**Available data:**
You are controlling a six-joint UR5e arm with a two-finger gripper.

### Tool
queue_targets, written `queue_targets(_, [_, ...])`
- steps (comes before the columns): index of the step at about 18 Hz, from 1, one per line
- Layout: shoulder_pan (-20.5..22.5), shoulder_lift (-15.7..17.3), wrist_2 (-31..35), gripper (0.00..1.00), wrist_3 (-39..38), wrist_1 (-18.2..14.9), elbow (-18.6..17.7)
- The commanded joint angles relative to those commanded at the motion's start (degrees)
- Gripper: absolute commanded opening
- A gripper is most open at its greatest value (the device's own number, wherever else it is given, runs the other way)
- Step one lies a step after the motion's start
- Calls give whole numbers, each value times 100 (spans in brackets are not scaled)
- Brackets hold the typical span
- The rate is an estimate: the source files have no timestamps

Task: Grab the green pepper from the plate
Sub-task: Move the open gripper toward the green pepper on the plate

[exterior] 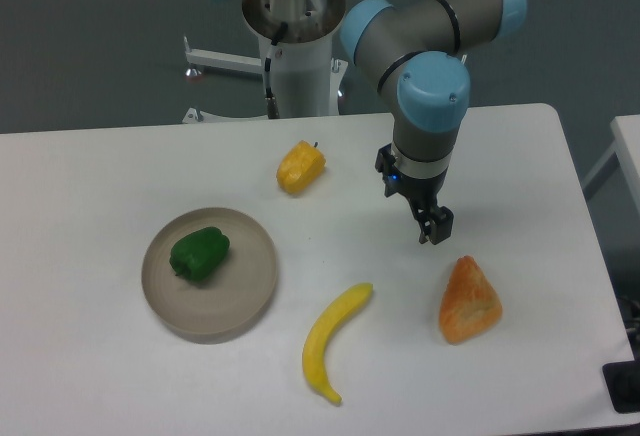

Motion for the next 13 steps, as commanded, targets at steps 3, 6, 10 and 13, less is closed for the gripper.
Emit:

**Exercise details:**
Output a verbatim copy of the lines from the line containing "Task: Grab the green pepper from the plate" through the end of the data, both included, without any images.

**Result of this exercise:**
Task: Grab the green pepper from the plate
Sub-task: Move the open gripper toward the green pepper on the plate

[exterior] 

Motion for the next 13 steps, as commanded, targets at steps 3, 6, 10 and 13, less is closed for the gripper.
Emit:

No more output will be produced for this exercise.